Give back the full data, retyped precisely.
BEGIN
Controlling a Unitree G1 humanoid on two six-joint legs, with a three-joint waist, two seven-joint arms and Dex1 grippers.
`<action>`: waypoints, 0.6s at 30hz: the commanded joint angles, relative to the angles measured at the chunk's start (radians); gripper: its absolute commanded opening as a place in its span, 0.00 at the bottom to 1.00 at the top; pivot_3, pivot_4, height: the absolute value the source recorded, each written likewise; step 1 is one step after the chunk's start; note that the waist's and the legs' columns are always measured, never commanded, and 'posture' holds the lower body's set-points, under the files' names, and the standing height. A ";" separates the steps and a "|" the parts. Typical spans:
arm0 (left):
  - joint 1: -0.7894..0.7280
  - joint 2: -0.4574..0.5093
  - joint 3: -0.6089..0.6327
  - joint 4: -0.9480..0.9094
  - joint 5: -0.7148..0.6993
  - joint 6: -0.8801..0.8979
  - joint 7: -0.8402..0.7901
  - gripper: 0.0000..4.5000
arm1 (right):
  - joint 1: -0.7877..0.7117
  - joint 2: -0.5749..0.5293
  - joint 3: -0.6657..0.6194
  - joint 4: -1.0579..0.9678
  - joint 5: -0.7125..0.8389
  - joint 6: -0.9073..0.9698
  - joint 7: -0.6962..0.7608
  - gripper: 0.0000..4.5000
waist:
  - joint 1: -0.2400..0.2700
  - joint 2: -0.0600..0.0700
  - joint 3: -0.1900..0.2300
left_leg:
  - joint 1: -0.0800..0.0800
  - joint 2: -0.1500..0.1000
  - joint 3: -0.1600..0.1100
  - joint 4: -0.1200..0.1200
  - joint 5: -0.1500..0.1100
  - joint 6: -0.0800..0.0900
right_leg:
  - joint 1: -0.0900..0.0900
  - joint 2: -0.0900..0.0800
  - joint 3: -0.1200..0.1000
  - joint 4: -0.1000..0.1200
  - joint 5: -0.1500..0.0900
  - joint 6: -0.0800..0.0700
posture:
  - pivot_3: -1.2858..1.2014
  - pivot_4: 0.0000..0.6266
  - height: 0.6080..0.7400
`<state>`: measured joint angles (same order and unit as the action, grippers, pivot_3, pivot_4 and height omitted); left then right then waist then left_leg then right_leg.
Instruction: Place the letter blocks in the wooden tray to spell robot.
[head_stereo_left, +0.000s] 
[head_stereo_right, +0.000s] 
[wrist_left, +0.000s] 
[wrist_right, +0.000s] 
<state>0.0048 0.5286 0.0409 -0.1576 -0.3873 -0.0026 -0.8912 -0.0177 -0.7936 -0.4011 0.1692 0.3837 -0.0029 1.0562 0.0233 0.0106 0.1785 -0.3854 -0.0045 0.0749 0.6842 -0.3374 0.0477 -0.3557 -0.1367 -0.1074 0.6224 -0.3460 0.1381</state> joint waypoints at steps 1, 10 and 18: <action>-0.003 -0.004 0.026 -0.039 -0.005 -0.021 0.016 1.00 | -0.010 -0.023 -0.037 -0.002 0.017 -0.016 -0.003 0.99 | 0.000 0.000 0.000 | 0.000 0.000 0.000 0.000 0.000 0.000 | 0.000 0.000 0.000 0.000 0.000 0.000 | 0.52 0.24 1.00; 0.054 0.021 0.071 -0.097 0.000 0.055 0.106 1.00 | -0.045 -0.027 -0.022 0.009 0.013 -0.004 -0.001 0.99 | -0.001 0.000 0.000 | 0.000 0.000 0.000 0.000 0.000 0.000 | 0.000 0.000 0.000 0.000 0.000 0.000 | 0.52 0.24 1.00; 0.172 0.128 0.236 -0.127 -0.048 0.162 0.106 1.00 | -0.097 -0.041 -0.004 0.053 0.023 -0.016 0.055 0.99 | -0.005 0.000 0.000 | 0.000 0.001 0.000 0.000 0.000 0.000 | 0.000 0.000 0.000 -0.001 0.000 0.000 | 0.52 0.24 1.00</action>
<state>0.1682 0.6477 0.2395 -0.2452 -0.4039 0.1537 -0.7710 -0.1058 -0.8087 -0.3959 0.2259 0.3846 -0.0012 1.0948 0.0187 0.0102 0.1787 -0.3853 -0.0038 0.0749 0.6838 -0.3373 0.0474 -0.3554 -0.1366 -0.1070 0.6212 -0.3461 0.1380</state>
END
-- Solution to the exercise --
Controlling a Unitree G1 humanoid on two six-joint legs, with a three-joint waist, two seven-joint arms and Dex1 grippers.
`<action>`: waypoints, 0.6s at 30hz: the commanded joint angles, relative to the angles measured at the chunk's start (radians); gripper: its absolute commanded opening as a place in its span, 0.00 at the bottom to 1.00 at the top; pivot_3, pivot_4, height: the absolute value the source recorded, each written likewise; step 1 is one step after the chunk's start; note that the waist's and the legs' columns are always measured, never commanded, and 'posture' holds the lower body's set-points, under the files' names, and the standing height. A ";" separates the steps and a "|" the parts. Typical spans:
arm0 (left):
  - joint 1: -0.7894..0.7280
  - joint 2: -0.4574..0.5093
  - joint 3: -0.6089..0.6327
  - joint 4: -0.9480..0.9094
  - joint 5: -0.7148..0.6993
  - joint 6: -0.8801..0.8979
  - joint 7: -0.8402..0.7901
  - gripper: 0.0000..4.5000
arm1 (right):
  - joint 1: -0.7877..0.7117
  - joint 2: -0.5749..0.5293
  - joint 3: -0.6657..0.6194
  - joint 4: -1.0579..0.9678
  - joint 5: -0.7125..0.8389
  - joint 6: -0.9073..0.9698
  - joint 7: -0.6962..0.7608
  - gripper: 0.0000..4.5000
waist:
  - joint 1: -0.2400..0.2700
  - joint 2: -0.0600..0.0700
  - joint 3: -0.1900..0.2300
left_leg:
  - joint 1: -0.0800..0.0800
  - joint 2: -0.1500..0.1000
  - joint 3: -0.1600..0.1100
  - joint 4: -0.1200..0.1200
  - joint 5: -0.1500..0.1100
  - joint 6: -0.0800..0.0900
right_leg:
  - joint 1: -0.0900..0.0900
  - joint 2: -0.0900..0.0800
  - joint 3: -0.1200..0.1000
  - joint 4: -0.1000..0.1200
  - joint 5: -0.1500..0.0900
  - joint 6: -0.0800..0.0700
posture:
  - pivot_3: -1.2858..1.2014
  - pivot_4: 0.0000..0.6266
  - height: 0.6080..0.7400
`<state>`: measured joint angles (same order and unit as the action, grippers, pivot_3, pivot_4 and height omitted); left then right then waist then left_leg then right_leg.
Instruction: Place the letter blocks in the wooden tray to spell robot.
[head_stereo_left, +0.000s] 
[head_stereo_right, +0.000s] 
[wrist_left, +0.000s] 
[wrist_right, +0.000s] 
<state>0.0048 0.5286 0.0409 -0.1576 -0.3873 -0.0026 -0.8912 -0.0177 -0.7936 -0.4011 0.1692 0.3837 -0.0029 1.0562 0.0233 0.0106 0.1785 -0.3854 -0.0045 0.0749 0.6842 -0.3374 0.0477 -0.3557 -0.1367 -0.1074 0.6224 -0.3460 0.1381</state> joint waypoints at steps 1, 10 and 18: <action>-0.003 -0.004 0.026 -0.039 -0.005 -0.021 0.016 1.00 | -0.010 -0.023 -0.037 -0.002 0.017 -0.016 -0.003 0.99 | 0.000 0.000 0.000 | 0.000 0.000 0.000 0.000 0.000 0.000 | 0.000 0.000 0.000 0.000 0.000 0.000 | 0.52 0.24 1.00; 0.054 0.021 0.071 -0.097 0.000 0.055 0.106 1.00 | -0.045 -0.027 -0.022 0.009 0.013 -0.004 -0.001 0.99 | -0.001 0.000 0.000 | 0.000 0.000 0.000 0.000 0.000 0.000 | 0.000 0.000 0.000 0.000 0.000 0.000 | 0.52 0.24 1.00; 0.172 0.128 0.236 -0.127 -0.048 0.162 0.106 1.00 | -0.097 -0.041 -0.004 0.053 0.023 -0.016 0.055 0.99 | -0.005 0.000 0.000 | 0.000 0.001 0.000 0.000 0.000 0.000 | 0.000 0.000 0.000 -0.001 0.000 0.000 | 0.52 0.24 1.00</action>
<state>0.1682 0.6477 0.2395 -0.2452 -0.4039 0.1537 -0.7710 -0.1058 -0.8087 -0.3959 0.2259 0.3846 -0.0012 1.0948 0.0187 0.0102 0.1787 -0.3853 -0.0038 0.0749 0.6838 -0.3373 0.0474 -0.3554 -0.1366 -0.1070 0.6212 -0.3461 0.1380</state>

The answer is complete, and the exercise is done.